Jung’s psychology can also be understood as a deepening of reflexivity. Individuation is not simply personal growth. It is the process through which the psyche becomes increasingly conscious of itself. At first, the ego imagines itself to be the center of psychic life. It believes that consciousness is master in its own house. But dreams, fantasies, symptoms, projections, moods, compulsions, and symbolic images confront the ego with what it does not know about itself. The psyche effectively says: look at yourself.
Dream analysis is therefore reflexive. Active imagination is reflexive. Symbolic interpretation is reflexive. The ego turns toward the images that arise within psychic life and discovers that it is not identical with the whole psyche. It must enter into relation with what exceeds it.

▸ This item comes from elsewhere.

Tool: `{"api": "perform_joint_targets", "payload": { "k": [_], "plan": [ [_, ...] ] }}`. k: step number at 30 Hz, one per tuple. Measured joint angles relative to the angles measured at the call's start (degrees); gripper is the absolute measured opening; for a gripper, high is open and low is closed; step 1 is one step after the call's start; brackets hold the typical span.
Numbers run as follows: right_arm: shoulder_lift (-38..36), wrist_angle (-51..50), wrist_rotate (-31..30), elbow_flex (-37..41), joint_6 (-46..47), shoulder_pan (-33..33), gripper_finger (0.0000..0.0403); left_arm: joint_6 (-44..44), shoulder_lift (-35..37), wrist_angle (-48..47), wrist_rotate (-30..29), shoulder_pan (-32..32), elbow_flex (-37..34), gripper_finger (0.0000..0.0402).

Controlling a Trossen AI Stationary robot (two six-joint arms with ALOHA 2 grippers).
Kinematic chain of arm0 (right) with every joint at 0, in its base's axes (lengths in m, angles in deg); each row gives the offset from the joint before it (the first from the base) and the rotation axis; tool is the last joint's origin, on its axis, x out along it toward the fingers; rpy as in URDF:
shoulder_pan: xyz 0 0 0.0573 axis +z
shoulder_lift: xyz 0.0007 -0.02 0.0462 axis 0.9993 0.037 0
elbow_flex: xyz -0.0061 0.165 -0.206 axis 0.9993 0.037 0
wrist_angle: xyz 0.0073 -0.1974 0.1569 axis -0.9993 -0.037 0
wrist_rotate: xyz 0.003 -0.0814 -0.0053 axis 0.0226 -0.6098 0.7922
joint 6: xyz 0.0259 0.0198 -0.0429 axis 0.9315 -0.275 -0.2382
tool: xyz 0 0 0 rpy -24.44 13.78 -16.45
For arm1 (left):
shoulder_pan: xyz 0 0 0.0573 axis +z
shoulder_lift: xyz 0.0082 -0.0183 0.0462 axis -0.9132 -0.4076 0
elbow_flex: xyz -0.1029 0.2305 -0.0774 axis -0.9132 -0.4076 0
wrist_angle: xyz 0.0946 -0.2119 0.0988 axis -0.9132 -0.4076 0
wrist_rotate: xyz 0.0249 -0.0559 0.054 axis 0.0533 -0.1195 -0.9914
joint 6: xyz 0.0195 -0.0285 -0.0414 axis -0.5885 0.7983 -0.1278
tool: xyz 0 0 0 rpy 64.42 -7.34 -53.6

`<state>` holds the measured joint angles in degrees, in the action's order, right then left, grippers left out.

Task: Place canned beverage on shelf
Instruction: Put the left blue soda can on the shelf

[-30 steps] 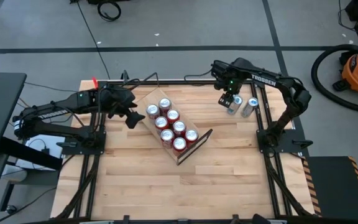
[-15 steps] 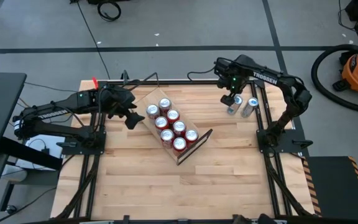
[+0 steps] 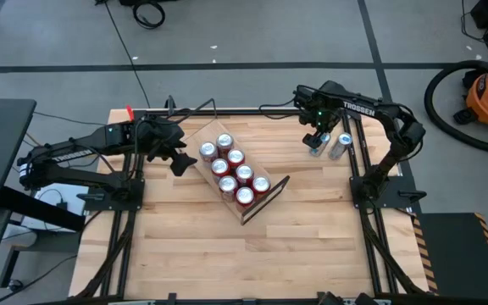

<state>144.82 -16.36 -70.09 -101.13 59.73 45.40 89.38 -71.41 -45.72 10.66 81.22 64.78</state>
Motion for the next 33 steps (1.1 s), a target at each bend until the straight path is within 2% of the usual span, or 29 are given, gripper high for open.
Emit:
{"api": "perform_joint_targets", "payload": {
  "k": [10, 19, 22, 27, 33],
  "plan": [
    [0.00, 7.69, 1.68, 6.32, 3.42, -0.54, 0.0347, -0.11, 0.00, 0.02, 0.00, 0.00, 0.00, 0.0396],
    [0.02, 9.44, 3.53, 8.61, 4.93, -1.22, 0.0265, -1.50, 0.00, 0.06, 0.00, 0.00, 0.00, 0.0396],
    [0.07, 8.90, 3.91, 7.52, 5.05, -1.01, 0.0243, -2.14, 0.00, 0.13, -0.69, 0.00, 0.00, 0.0396],
    [0.06, 8.65, 4.78, 4.44, 6.74, 0.82, 0.0242, -0.63, 0.00, 1.65, -2.02, 0.00, 0.00, 0.0396],
    [0.07, 5.46, 5.77, -5.29, 8.34, 4.46, 0.0252, 0.03, -0.55, 10.66, 4.69, -0.20, -0.26, 0.0396]
  ]
}}
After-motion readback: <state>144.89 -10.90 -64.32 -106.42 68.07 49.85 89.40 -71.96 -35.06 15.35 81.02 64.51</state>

In Jung, the psyche becomes an object to itself, but not as a dead object. It becomes a living field of relation in which consciousness gradually learns to see itself as part of a larger psychic reality.⁷
Modernity intensifies reflexivity to an unprecedented degree. Traditional societies often inherit meanings, roles, customs, beliefs, rituals, and institutions as given. This does not mean that earlier societies lacked reflection, but their symbolic worlds often carried a greater degree of unquestioned authority. Modern consciousness increasingly turns those inherited structures into objects of analysis. Religion becomes an object of historical study. Morality becomes an object of critique. Gender, class, nation, family, and identity become objects of reflection. Psychology turns the self into an object of investigation. Sociology turns society back upon itself. Philosophy examines the conditions of thought. Even desire becomes something to interpret.
The modern subject no longer merely believes. He asks why he believes. He no longer merely desires. He asks why he desires. He no longer merely suffers. He asks what his suffering signifies. He no longer simply belongs to a world. He asks how worlds are constructed. This is the triumph and torment of reflexivity. Modern consciousness is capable of extraordinary self-knowledge, critique, and freedom. Yet it also becomes burdened by the inability to rest in immediacy. Life is lived and simultaneously interpreted. Experience occurs and is immediately placed under examination.
Wolfgang Giegerich’s importance lies partly in his insistence that psychology itself must become historically and logically reflexive. Psychology cannot merely study the psyche as though the psyche were a timeless object. The very form of psychological consciousness belongs to history. Earlier consciousness may live inside myth. Later consciousness reflects upon myth. Still later consciousness reflects upon its own reflection of myth. Psychology then turns back upon its own assumptions and recognizes itself as an expression of the soul’s historical development.⁸ Consciousness increasingly takes itself as its own object, not only individually but historically.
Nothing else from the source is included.